Mr Glover and Mr Matthew Barnes in Atlanta, season 2. Photograph by Mr Curtis Baker/FX
The scariest moments, however, are often laced with comedy. Seconds after police shoot dead a man wearing Earn’s favourite jacket, he asks a policeman if there’s any chance he can get the jacket back. Another night, having fled a gig at a college campus, Earn, Al and Darius seek refuge in a fraternity draped in Confederate flags, halfway through a hazing ritual for naked freshmen with bags over their heads.
The most haunting episode so far, and the one that’s ignited the most theories online, is Teddy Perkins, an instantly iconic 40-minute maze of disquiet about a Mr Michael Jackson-type recluse who offers to give Darius his piano for free. Haunted house unease, terrifying masks and the ethics of parenting a genius are capped with the perfect song, Mr Stevie Wonder’s “Evil”.

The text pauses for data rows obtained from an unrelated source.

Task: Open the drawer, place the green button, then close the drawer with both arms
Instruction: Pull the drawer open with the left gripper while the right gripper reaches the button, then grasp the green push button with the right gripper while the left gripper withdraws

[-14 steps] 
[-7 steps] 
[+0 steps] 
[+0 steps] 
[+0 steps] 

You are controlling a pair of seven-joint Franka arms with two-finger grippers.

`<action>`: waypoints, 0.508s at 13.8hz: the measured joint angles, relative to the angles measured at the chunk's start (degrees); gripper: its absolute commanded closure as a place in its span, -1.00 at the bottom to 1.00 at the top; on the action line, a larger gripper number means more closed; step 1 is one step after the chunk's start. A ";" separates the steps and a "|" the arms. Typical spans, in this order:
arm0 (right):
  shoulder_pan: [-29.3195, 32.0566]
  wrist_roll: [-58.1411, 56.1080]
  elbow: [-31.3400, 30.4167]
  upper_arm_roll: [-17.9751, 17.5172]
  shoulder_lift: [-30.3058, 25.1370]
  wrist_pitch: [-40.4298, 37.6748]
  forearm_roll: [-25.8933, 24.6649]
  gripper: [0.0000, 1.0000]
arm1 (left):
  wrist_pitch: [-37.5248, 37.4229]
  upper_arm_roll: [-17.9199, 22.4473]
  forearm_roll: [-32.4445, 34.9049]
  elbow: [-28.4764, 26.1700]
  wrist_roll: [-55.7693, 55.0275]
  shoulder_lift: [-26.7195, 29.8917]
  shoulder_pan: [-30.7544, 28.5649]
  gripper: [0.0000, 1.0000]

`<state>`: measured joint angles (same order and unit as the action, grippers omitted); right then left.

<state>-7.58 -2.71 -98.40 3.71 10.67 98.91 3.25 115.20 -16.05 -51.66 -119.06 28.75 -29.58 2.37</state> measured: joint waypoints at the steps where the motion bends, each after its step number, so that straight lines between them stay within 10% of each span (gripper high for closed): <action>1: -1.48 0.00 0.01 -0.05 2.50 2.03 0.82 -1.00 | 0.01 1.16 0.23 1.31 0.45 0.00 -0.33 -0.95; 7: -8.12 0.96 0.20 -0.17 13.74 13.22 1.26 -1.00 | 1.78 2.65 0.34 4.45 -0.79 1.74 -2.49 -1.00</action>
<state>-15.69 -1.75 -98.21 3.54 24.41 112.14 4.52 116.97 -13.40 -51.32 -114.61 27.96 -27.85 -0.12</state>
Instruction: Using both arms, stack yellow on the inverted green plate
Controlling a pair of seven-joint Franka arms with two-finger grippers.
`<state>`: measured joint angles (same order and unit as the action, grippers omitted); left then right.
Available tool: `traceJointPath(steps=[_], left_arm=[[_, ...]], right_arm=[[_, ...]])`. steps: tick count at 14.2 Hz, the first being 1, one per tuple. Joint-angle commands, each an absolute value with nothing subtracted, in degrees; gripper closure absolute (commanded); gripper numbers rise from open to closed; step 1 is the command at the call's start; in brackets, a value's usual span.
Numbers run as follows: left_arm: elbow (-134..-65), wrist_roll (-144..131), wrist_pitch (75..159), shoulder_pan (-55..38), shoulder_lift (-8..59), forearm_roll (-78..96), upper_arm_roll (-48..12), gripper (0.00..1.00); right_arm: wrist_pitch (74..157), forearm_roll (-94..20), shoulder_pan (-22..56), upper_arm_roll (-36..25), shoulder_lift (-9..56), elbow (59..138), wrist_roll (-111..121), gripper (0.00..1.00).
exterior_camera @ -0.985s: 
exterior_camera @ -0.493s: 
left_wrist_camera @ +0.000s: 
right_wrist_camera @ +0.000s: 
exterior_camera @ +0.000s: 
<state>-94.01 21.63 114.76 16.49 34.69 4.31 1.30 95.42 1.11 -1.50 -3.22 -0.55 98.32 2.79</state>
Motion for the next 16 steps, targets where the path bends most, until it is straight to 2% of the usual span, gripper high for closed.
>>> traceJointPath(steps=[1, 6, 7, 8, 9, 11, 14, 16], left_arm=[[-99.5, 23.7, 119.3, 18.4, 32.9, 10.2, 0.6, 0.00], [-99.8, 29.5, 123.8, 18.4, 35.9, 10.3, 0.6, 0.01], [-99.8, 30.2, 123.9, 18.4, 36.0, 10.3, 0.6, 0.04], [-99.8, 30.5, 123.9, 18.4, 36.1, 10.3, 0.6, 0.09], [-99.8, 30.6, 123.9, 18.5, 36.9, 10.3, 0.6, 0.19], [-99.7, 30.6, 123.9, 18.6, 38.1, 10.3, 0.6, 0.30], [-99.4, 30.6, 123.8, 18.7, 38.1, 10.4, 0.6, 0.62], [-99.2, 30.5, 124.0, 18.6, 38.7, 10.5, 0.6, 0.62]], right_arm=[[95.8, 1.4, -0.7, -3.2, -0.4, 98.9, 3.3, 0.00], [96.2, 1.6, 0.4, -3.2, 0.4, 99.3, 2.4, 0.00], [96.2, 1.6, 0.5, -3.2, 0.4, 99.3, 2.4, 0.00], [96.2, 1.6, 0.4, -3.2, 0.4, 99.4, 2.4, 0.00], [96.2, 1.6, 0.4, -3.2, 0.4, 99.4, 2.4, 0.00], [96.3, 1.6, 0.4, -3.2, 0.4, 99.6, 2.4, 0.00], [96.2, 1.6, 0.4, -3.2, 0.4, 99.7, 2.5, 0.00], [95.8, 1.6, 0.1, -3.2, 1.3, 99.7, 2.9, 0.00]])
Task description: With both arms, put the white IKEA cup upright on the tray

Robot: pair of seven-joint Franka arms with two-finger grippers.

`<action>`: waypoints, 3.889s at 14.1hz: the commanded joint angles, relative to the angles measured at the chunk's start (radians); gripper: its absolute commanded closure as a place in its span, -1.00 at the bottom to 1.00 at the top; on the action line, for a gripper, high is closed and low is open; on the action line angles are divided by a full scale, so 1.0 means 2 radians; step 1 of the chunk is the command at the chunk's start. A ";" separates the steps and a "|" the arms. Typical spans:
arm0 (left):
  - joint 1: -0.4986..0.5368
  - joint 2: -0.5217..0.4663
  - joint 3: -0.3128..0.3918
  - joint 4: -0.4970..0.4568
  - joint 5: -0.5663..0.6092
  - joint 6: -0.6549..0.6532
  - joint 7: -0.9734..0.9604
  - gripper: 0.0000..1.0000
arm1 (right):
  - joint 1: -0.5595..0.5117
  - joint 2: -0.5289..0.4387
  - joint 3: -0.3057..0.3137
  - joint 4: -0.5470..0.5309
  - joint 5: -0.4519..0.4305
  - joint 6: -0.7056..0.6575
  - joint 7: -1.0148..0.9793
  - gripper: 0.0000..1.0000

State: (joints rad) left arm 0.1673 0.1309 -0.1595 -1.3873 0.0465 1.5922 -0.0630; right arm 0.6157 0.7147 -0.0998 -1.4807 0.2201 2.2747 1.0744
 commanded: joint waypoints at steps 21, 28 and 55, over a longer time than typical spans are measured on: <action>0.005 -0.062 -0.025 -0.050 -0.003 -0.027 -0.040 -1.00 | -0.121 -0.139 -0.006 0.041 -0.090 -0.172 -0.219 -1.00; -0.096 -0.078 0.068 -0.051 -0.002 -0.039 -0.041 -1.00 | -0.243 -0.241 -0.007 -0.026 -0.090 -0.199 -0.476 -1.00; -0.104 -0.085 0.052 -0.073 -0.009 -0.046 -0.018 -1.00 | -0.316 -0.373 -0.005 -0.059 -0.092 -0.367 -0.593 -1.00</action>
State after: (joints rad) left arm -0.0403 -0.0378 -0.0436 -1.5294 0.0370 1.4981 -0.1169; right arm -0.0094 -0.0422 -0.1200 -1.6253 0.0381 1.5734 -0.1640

Atlanta is a show in which to lose yourself, a patient, mesmeric, marijuana ramble that’s as interested in directionlessness and the difficulty of combining friendship with ambition as it is in prejudice, gun crime and poverty. Mr Glover, who wrote 30 Rock when he was 23, has won a Grammy under the moniker Childish Gambino and played Lando Calrissian in the recent Star Wars spin-off Solo, may be the most versatile American artist working today, but we hope he keeps coming home to Atlanta.